1. A simulation exercise.
2. Basic inferential data analysis.
1.0 Simulation and Distribution of the Sample mean data
set.seed(5)
lambda <- 0.2 #the given parameter
n <- 40 #number of exponentials
simul <- 1000 #number of simulations
# the simulation data and distribution
simuldata <- data.frame(ncol = 2,nrow = simul)
names(simuldata) <- c("simulation","mean")
for (i in 1:simul) {
simuldata[i,1] <- i
simuldata[i,2] <- mean(rexp(n,lambda))
}
# the simulation data mean distribution
hist(simuldata$mean,
col = "lightblue", breaks = 20, xlab = "Means",
main = "Distribution of Sample means")
1.1 Sample Mean versus Theoretical Mean
theo_mean <- 1/0.2
paste(" The Theoretical mean is " ,round(theo_mean,2))
## [1] " The Theoretical mean is 5"
simul_mean <- mean(simuldata$mean)
paste(" The Sample mean is ",round(simul_mean,2))
## [1] " The Sample mean is 5.04"
#Let’s check with simulated data mean and theoretical mean with vertical lines.
hist(simuldata$mean,
col = "lightblue", breaks = 20, xlab = "Means",
main = "Distribution of Sample means")
rug(simuldata$mean)
abline(v=theo_mean, lwd="4", col="red")
abline(v=simul_mean, lwd="4", col="blue")

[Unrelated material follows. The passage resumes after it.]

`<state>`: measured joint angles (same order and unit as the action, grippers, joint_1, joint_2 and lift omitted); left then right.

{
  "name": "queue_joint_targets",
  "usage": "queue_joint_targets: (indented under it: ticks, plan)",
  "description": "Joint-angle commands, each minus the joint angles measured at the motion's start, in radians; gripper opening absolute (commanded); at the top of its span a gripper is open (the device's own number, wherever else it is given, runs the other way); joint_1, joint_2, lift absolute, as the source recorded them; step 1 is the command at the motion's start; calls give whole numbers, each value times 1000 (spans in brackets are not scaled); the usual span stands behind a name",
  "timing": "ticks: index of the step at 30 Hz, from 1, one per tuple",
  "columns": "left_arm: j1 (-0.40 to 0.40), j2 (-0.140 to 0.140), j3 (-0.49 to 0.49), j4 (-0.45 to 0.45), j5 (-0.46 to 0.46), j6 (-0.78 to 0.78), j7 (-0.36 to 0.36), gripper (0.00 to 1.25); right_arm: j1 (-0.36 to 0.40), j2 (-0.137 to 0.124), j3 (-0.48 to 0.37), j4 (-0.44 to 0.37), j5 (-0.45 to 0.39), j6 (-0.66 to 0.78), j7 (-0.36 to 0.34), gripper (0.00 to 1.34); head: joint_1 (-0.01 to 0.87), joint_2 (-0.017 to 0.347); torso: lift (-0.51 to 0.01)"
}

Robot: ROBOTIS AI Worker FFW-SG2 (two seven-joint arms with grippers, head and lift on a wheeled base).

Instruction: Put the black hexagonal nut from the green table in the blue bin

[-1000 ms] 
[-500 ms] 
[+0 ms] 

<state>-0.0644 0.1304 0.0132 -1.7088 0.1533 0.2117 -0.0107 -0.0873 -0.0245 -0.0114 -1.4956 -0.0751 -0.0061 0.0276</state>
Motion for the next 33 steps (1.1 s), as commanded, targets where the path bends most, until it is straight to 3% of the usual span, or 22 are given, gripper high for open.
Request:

text(6.5, 80, paste("Sample mean = ", round(simul_mean,2)), col="blue")
text(6.5, 90, paste("Theoretical mean = ", round(theo_mean, 2)), col="red")
1.2 Sample Variance versus Theoretical Variance
#The standard deviation of the exponential distribution is (1/lambda)/sqrt(n).
paste("Theoretical standard deviation: ", round( (1/lambda)/sqrt(n) ,2),
", Sample standard deviation", round(sd(simuldata$mean) ,2) )
## [1] "Theoretical standard deviation: 0.79 , Sample standard deviation 0.78"
paste("Theoretical variance: ", round((1/lambda)^2/n,2),
", Sample variance", round(var(simuldata$mean) ,2) )
## [1] "Theoretical variance: 0.62 , Sample variance 0.6"
1.3 Is the distribution of means normal?
hist(simuldata$mean,
probability = TRUE, col = "lightblue", breaks = 20, xlab = "Means",
main = "Distribution of Sample means")
lines(density(simuldata$mean), lwd =3, col = "blue")
#Generate normal distribution line
x <- seq(min(simuldata$mean), max(simuldata$mean), length.out = 1000)
y <- dnorm(x, mean = 1/lambda, sd = (1 / lambda)/sqrt(n))
lines(x, y, pch=22, col="black", lwd=2, lty = 2)
Due to the Central Limit Theorem, the averages of samples should follow a normal distribution. Like the graph shown, the Sample distribution of means of random sampled exponantial distributions overlaps with the normal distribution.